Exercise prompt:
Could you return every line of the records below that contains the word "names"?

Material provided:
++++++

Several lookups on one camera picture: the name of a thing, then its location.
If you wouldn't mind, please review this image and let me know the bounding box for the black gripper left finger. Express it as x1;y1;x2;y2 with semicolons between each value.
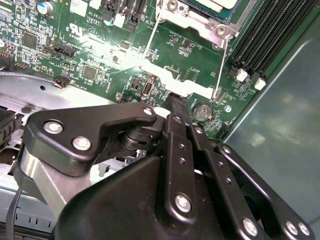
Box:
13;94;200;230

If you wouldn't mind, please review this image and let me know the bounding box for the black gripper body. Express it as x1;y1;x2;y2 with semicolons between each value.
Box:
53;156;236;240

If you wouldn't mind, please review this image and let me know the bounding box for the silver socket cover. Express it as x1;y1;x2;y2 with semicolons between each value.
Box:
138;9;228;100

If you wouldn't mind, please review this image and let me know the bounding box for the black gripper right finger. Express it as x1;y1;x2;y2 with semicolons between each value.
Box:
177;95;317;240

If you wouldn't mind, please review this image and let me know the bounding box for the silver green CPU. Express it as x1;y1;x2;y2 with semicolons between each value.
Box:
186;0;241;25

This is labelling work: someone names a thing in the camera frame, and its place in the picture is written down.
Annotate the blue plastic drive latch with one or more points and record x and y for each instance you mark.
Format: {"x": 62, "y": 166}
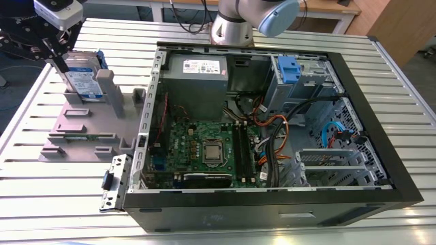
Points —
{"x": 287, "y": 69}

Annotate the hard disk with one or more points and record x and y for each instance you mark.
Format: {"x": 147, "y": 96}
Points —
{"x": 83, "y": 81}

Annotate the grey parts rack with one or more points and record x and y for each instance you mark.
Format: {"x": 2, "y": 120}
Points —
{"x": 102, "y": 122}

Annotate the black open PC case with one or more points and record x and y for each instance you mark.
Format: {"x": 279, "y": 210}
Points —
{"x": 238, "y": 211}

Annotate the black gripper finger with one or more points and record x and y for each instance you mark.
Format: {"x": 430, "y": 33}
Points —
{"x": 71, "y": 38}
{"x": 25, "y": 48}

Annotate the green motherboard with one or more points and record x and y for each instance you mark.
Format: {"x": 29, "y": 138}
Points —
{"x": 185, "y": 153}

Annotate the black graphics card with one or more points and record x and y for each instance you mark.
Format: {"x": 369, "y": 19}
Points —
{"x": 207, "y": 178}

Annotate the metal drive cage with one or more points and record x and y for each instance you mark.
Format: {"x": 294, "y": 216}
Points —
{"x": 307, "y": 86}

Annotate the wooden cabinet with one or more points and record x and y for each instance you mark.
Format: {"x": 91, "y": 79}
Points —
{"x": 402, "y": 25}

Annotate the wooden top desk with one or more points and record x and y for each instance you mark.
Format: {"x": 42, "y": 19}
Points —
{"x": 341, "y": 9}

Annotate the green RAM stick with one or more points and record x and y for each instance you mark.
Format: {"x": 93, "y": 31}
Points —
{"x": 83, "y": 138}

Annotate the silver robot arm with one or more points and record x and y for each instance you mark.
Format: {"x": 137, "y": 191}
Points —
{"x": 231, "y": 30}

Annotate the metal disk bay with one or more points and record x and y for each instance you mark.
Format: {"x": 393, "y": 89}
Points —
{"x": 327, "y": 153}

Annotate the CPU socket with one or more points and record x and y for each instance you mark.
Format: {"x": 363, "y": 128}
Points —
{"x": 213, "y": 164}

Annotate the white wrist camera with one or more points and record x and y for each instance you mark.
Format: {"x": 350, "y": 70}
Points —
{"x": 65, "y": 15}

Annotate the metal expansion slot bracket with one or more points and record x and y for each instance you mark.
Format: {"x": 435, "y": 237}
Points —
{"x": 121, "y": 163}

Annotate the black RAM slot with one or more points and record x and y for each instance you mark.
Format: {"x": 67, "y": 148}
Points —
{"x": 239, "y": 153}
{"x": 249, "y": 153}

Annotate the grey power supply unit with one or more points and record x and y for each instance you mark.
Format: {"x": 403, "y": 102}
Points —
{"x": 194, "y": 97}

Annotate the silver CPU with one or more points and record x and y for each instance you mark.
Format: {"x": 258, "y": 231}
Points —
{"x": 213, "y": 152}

++++++

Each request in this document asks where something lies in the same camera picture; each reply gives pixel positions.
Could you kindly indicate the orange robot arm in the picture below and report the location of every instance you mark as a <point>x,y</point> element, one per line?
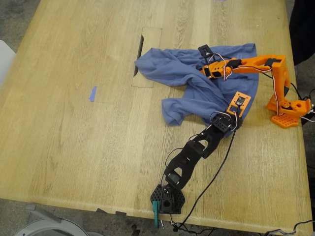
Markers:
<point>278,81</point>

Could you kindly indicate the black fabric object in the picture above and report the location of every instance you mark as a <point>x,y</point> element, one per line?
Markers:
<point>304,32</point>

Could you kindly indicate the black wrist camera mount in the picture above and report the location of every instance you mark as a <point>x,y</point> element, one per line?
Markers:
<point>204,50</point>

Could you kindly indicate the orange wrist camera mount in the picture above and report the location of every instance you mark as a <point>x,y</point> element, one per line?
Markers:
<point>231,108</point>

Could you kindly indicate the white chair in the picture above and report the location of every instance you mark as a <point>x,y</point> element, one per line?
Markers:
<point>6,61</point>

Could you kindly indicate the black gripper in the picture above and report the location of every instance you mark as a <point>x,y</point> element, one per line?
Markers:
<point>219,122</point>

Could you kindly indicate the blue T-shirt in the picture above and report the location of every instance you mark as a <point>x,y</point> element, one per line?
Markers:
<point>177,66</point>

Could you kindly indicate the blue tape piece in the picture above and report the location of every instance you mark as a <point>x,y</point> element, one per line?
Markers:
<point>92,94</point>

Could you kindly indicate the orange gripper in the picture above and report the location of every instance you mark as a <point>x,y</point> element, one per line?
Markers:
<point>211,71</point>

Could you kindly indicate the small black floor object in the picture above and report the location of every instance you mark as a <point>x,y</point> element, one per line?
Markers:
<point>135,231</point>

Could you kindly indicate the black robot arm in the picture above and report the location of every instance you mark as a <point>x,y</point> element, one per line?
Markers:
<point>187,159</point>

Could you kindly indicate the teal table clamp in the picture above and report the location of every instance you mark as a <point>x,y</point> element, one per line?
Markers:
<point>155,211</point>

++++++

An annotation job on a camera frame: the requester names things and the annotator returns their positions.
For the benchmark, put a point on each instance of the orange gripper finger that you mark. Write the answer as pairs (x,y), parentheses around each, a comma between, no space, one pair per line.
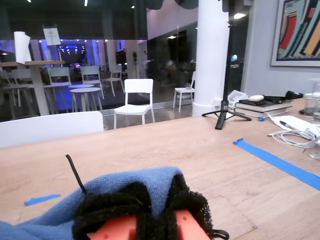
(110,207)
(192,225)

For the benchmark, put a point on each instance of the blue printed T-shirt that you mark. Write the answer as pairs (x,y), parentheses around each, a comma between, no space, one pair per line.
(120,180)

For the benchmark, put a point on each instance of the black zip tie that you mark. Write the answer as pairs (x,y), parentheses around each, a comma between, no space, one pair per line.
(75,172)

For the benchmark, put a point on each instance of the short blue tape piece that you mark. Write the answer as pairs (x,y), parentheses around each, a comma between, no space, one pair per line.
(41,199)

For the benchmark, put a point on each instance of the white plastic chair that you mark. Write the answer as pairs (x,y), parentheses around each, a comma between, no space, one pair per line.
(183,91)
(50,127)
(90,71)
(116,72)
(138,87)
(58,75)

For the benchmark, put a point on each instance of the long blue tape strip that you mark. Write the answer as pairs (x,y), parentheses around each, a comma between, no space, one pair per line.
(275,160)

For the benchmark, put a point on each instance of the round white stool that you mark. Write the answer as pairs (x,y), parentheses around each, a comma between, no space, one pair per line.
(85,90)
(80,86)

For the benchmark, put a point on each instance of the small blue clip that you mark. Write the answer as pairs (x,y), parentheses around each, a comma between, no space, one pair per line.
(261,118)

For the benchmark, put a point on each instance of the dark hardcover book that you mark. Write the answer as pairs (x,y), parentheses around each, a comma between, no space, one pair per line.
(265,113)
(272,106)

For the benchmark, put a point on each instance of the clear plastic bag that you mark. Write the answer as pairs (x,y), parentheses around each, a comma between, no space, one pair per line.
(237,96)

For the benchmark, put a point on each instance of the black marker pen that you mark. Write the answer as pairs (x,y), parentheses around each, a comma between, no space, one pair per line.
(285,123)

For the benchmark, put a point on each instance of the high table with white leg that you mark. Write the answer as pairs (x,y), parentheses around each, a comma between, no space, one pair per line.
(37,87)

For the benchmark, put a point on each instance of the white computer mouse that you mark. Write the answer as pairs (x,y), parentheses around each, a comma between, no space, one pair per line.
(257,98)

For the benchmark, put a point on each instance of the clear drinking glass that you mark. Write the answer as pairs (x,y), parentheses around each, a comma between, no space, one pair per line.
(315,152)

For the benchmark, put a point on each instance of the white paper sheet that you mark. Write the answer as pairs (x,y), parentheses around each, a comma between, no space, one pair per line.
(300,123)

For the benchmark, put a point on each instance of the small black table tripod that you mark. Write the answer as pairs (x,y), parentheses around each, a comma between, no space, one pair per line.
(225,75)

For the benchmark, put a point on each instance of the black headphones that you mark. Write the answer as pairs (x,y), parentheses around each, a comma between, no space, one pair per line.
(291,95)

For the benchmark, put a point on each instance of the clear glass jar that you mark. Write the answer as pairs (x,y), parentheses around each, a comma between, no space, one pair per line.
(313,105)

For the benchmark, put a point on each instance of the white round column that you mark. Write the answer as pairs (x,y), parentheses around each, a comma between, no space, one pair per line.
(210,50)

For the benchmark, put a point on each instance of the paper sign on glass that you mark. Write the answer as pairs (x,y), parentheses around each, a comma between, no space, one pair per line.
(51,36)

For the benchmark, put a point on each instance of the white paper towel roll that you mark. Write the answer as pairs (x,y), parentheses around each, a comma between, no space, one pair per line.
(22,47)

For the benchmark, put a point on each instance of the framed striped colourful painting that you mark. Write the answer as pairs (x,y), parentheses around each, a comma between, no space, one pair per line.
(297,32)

++++++

Answer to this problem:
This is labelling work: someone names a thing in the camera frame, and its place in the picture is written down.
An annotation job on a camera frame: the requester names things and the annotator returns their positions.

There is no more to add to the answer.